When trying to fully understand the biological significance of nuclear JAK, it is advisable to simultaneously consider JAK's cytoplasmic actions, as well as to consider the cell's developmental stage when JAK-catalyzed events occur, the magnitude and duration of JAK-catalyzed phosphorylation events and, of course, the specific substrates phosphorylated by JAK. We postulate that when these events are orchestrated during the correct stage of development and the activity levels are tightly controlled, nuclear and cytoplasmic JAK activities are essential; when these events are ill-timed, excessive, and/or prolonged, the results can be disastrous, leading to cancers and related diseases (Fig. 1).

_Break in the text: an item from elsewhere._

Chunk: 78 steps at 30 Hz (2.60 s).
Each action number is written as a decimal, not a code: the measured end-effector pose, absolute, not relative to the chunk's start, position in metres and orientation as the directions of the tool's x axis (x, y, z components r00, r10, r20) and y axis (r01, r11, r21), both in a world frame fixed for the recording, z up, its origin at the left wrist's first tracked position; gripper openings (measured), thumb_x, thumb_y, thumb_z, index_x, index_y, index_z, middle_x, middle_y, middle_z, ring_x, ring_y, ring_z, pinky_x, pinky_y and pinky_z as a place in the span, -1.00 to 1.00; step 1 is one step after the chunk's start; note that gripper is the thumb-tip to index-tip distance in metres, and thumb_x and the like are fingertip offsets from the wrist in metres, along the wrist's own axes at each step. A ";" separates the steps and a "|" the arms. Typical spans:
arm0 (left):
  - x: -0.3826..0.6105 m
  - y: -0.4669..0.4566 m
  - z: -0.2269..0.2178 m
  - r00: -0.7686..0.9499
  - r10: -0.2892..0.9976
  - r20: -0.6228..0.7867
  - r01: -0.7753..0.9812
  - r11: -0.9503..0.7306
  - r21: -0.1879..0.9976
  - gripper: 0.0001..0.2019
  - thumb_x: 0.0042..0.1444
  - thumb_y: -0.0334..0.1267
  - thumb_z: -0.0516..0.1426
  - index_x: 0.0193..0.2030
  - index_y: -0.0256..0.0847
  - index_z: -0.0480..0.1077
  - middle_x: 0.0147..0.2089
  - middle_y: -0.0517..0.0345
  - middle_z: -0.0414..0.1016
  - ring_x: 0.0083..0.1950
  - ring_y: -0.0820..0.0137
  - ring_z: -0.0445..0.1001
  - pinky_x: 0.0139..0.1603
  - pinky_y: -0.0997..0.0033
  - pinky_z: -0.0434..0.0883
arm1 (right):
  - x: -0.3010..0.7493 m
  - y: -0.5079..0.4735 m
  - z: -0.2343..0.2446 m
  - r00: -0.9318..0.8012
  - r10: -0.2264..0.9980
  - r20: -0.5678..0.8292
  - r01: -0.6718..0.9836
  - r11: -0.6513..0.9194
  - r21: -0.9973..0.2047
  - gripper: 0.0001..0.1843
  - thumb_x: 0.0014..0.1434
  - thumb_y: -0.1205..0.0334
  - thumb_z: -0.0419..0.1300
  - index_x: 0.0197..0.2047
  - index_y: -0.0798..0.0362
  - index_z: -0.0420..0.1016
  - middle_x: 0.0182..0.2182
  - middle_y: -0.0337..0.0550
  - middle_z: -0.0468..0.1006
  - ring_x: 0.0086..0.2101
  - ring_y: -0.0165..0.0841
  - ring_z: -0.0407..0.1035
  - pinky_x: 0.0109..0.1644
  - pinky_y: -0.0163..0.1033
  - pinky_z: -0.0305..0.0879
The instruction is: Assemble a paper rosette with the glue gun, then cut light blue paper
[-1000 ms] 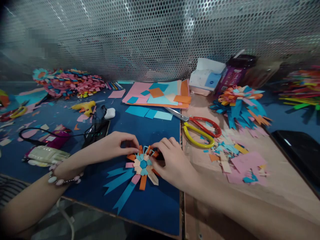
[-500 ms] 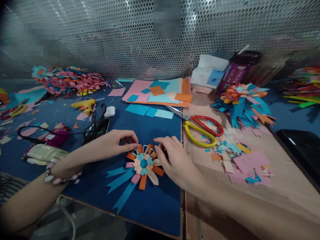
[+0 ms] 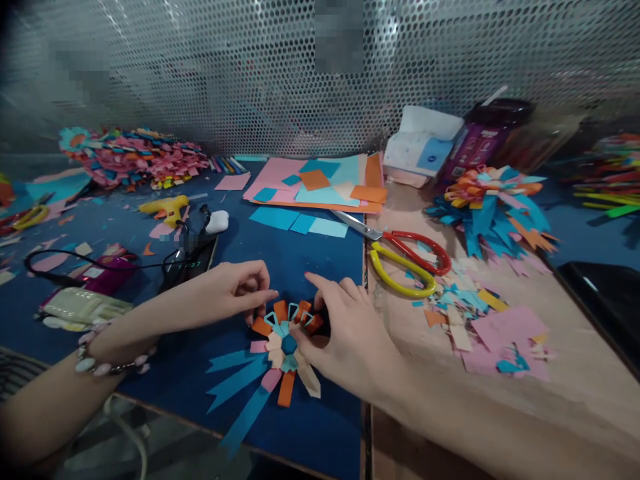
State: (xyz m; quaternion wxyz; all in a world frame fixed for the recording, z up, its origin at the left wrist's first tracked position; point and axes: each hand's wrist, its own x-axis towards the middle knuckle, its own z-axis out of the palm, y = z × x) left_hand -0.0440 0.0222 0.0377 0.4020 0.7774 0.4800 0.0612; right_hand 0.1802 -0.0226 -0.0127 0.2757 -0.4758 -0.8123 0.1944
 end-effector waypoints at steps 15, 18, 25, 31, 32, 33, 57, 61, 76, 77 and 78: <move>-0.040 0.025 0.032 0.556 0.823 -0.118 0.704 -0.391 0.593 -0.75 0.21 -0.03 0.08 -0.14 -0.14 0.38 -0.34 0.24 0.50 -0.35 0.45 0.45 -0.40 0.51 0.32 | 0.187 -0.009 -0.007 -0.489 0.867 0.100 0.474 0.361 -0.803 -0.53 0.31 0.18 -0.03 0.26 -0.08 0.06 -0.12 -0.14 0.43 -0.25 -0.36 0.34 -0.22 -0.19 0.39; -0.037 0.024 0.029 0.589 0.797 -0.134 0.682 -0.401 0.611 -0.77 0.21 -0.06 0.08 -0.16 -0.14 0.40 -0.34 0.26 0.50 -0.36 0.48 0.44 -0.41 0.53 0.31 | 0.192 -0.007 -0.009 -0.391 0.887 0.245 0.534 0.436 -0.724 -0.67 0.31 0.22 -0.02 0.13 0.00 0.23 -0.18 -0.11 0.44 -0.28 -0.35 0.33 -0.23 -0.18 0.36; -0.034 0.021 0.026 0.630 0.776 -0.040 0.599 -0.452 0.661 -0.85 0.20 -0.17 0.12 -0.24 -0.19 0.42 -0.30 0.24 0.51 -0.29 0.48 0.45 -0.28 0.54 0.35 | 0.194 -0.020 -0.010 -0.805 0.268 0.529 0.312 0.950 -0.007 -0.71 0.22 0.27 0.09 0.00 0.13 0.42 -0.14 -0.13 0.56 -0.14 -0.24 0.29 -0.16 -0.10 0.22; -0.034 0.018 0.026 0.641 0.767 -0.032 0.593 -0.468 0.656 -0.89 0.19 -0.22 0.11 -0.27 -0.20 0.40 -0.32 0.24 0.49 -0.30 0.48 0.44 -0.30 0.53 0.34 | 0.191 -0.022 -0.013 -0.844 0.224 0.488 0.292 0.954 0.067 -0.79 0.21 0.26 0.05 -0.27 0.08 0.52 -0.18 -0.21 0.60 -0.10 -0.25 0.34 -0.03 -0.05 0.17; -0.034 0.018 0.025 0.640 0.768 -0.031 0.590 -0.465 0.660 -0.88 0.19 -0.21 0.11 -0.26 -0.20 0.40 -0.32 0.23 0.49 -0.30 0.47 0.44 -0.30 0.52 0.34 | 0.190 -0.022 -0.013 -0.850 0.229 0.475 0.292 0.954 0.064 -0.79 0.21 0.27 0.05 -0.28 0.07 0.52 -0.19 -0.22 0.60 -0.09 -0.25 0.34 -0.02 -0.04 0.18; -0.033 0.019 0.025 0.639 0.769 -0.031 0.586 -0.461 0.667 -0.86 0.19 -0.19 0.11 -0.25 -0.20 0.40 -0.31 0.23 0.49 -0.30 0.47 0.44 -0.30 0.52 0.34 | 0.190 -0.022 -0.012 -0.855 0.232 0.463 0.293 0.954 0.064 -0.78 0.21 0.28 0.04 -0.29 0.06 0.52 -0.19 -0.22 0.60 -0.09 -0.25 0.35 0.00 -0.04 0.18; -0.035 0.019 0.032 0.624 0.780 -0.046 0.605 -0.444 0.661 -0.88 0.19 -0.26 0.10 -0.27 -0.22 0.45 -0.31 0.19 0.51 -0.32 0.46 0.41 -0.31 0.50 0.31 | 0.192 -0.021 -0.006 -0.883 0.202 0.423 0.261 0.962 0.084 -0.77 0.22 0.30 0.04 -0.19 0.07 0.53 -0.25 -0.15 0.61 -0.13 -0.21 0.39 0.04 0.00 0.24; -0.038 0.020 0.032 0.627 0.778 -0.035 0.602 -0.455 0.656 -0.86 0.19 -0.25 0.10 -0.27 -0.22 0.45 -0.31 0.19 0.51 -0.32 0.46 0.40 -0.32 0.50 0.31 | 0.192 -0.020 -0.003 -0.881 0.198 0.429 0.253 0.965 0.073 -0.79 0.21 0.30 0.08 -0.17 0.09 0.52 -0.24 -0.15 0.60 -0.11 -0.21 0.39 0.04 0.00 0.23; -0.037 0.021 0.027 0.636 0.770 -0.048 0.589 -0.444 0.675 -0.80 0.24 -0.18 0.07 -0.16 -0.22 0.44 -0.30 0.19 0.48 -0.38 0.48 0.36 -0.38 0.51 0.27 | 0.190 -0.022 -0.010 -0.842 0.266 0.469 0.301 0.954 0.000 -0.79 0.21 0.32 0.06 -0.18 0.08 0.52 -0.26 -0.18 0.60 -0.16 -0.26 0.39 0.04 -0.05 0.20; -0.037 0.021 0.026 0.634 0.772 -0.053 0.592 -0.440 0.675 -0.79 0.23 -0.15 0.07 -0.15 -0.21 0.44 -0.33 0.19 0.46 -0.40 0.48 0.34 -0.41 0.52 0.26 | 0.190 -0.023 -0.010 -0.830 0.271 0.487 0.310 0.951 0.000 -0.78 0.22 0.32 0.06 -0.16 0.08 0.51 -0.26 -0.17 0.60 -0.16 -0.26 0.39 0.05 -0.06 0.19; -0.038 0.021 0.026 0.631 0.773 -0.058 0.596 -0.436 0.674 -0.78 0.23 -0.14 0.08 -0.15 -0.21 0.44 -0.36 0.20 0.45 -0.42 0.49 0.33 -0.43 0.52 0.25 | 0.190 -0.023 -0.010 -0.818 0.276 0.505 0.321 0.947 0.004 -0.76 0.23 0.31 0.05 -0.12 0.10 0.50 -0.25 -0.16 0.61 -0.15 -0.26 0.39 0.06 -0.06 0.17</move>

Evidence indicates that the JAKs (JAK1 and JAK2 in particular) are present in the nucleus of certain cells under conditions associated with high rates of cell growth. Besides their canonical role as activators of the STAT transcription factors, the JAKs are now known to affect gene expression by activating other transcription factors and exerting epigenetic actions by phosphorylating histone H3. The consequence of the latter action is derepressed gene expression, which has been implicated in leukemogenesis. Unresolved, is what role the epigenetic actions of the JAKS have during human inflammatory maladies associated with increased JAK catalytic activity, including arthritis (3), atherosclerosis (79), and possibly coronary heart disease (80). It is tantalizing to suspect that the epigenetic actions of JAKs also come into play during normal physiological growth in particular in stem cell expansion and differentiation. Other nuclear targets for the JAKs within the nucleosome, enhanceosome, or transcriptional machinery may exist as well and await discovery.
This work was supported by a grant from NHLBI to GWB (5R01HL088101-05) and a grant from NIDDK to RJD (1R56DK082781-01).
Declaration of Interest: None of the authors have any conflict of interest to disclose.